EXERCISE INSTRUCTIONS:
In this exercise, retype exactly and only the lines from the top of the entries below through the line that holds "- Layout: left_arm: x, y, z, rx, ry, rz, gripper", omitting pictures.

Start of Block

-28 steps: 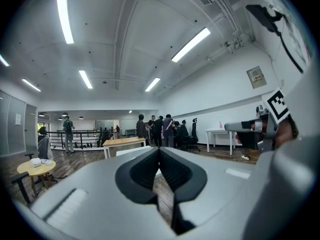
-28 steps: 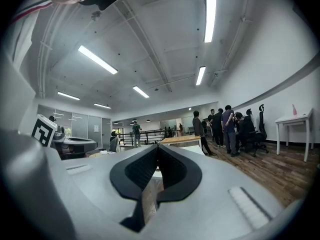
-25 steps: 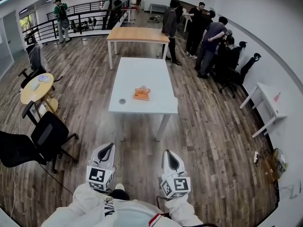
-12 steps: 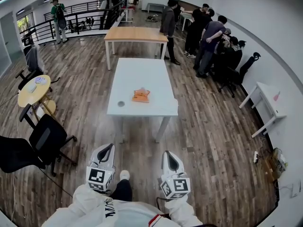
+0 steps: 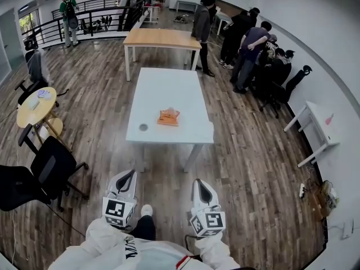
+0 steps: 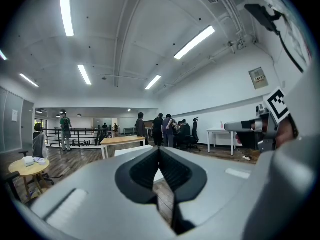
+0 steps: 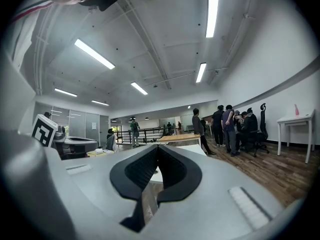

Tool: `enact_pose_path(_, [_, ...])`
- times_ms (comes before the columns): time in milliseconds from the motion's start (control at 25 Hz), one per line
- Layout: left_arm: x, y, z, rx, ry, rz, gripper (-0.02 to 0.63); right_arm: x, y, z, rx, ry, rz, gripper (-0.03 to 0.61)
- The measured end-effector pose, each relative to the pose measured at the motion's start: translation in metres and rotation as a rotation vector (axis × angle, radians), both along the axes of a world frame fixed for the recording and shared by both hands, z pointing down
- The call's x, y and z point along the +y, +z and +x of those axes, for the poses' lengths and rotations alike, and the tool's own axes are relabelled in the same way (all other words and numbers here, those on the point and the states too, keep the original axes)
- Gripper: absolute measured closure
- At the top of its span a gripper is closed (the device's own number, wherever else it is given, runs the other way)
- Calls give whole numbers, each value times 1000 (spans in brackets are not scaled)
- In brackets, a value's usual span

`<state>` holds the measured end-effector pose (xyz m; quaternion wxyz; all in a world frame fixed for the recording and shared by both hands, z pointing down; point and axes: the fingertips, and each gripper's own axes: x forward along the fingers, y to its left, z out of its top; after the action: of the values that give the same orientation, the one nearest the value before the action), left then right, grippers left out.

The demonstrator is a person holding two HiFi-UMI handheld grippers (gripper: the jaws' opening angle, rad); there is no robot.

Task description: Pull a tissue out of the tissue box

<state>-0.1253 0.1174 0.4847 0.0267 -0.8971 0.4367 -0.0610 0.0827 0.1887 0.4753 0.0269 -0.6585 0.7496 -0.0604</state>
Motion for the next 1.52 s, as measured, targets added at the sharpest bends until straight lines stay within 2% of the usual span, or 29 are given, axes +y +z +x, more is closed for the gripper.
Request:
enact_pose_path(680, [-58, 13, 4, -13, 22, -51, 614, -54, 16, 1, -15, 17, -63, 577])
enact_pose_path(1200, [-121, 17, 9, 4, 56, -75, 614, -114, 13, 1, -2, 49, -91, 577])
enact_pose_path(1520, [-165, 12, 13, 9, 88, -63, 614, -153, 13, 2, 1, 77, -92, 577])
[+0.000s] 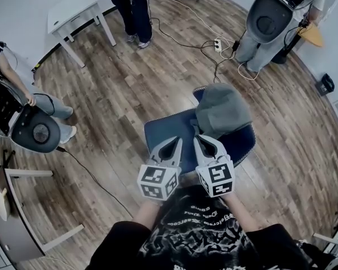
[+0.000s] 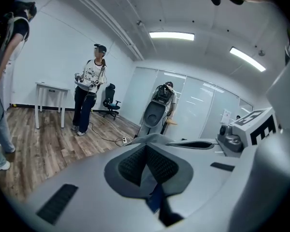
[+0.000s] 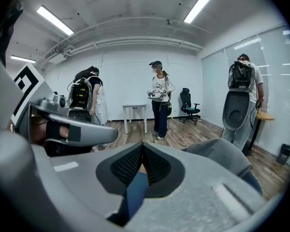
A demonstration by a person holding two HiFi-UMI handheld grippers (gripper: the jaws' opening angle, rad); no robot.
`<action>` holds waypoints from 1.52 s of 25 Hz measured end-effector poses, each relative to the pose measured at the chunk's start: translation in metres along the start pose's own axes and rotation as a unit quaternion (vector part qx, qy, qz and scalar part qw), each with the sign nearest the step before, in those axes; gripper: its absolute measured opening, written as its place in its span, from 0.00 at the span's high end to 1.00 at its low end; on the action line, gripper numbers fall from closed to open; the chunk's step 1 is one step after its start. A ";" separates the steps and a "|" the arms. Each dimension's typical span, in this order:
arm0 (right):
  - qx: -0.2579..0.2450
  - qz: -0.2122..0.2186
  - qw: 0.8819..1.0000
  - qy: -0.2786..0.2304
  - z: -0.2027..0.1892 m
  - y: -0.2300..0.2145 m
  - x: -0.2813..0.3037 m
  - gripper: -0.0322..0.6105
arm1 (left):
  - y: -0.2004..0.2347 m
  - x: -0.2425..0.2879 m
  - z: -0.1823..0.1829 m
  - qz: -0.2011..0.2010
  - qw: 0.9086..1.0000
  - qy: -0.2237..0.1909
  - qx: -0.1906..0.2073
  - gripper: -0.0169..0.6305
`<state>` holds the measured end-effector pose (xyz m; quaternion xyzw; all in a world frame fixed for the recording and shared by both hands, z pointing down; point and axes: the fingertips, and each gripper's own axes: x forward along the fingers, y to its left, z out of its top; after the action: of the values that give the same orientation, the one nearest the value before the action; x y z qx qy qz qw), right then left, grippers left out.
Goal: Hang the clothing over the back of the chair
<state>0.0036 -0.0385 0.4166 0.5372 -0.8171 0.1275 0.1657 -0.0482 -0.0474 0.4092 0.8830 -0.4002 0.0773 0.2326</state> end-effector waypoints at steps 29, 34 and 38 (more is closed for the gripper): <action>0.008 0.015 1.000 0.020 -0.015 -0.010 0.007 0.94 | 0.008 0.015 -0.028 0.028 0.999 0.036 0.003 0.96; 0.010 0.018 1.000 0.023 -0.019 -0.013 0.006 0.94 | 0.007 0.018 -0.036 0.032 0.998 0.046 0.001 0.96; 0.013 0.016 0.999 0.024 -0.022 -0.018 0.005 0.94 | 0.005 0.022 -0.040 0.033 0.998 0.052 0.002 0.96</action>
<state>0.0208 -0.0413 0.4389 0.5227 -0.8198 0.1534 0.1764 -0.0351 -0.0454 0.4534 0.8648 -0.4161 0.1314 0.2483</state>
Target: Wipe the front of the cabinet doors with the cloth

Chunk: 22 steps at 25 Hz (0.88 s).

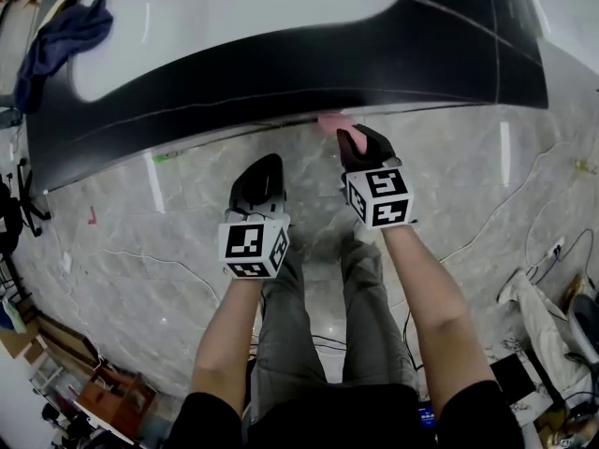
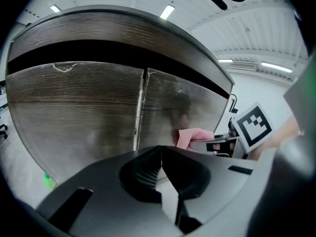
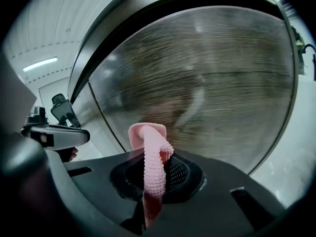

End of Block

EXERCISE ANSWER:
-28 steps: 
-28 steps: 
-25 steps: 
-12 steps: 
+0 steps: 
+0 steps: 
+0 steps: 

Tool: `enact_pose_path(_, [_, ...])`
- times_ms (comes before the columns): time in milliseconds from the motion's start (control at 25 Hz), one per line
- Layout: left_arm: x, y, z, rx, ry, rz, gripper (-0.02 to 0.63); right_arm: x, y, z, rx, ry, rz, gripper (-0.03 to 0.61)

The output for this exercise is now complete.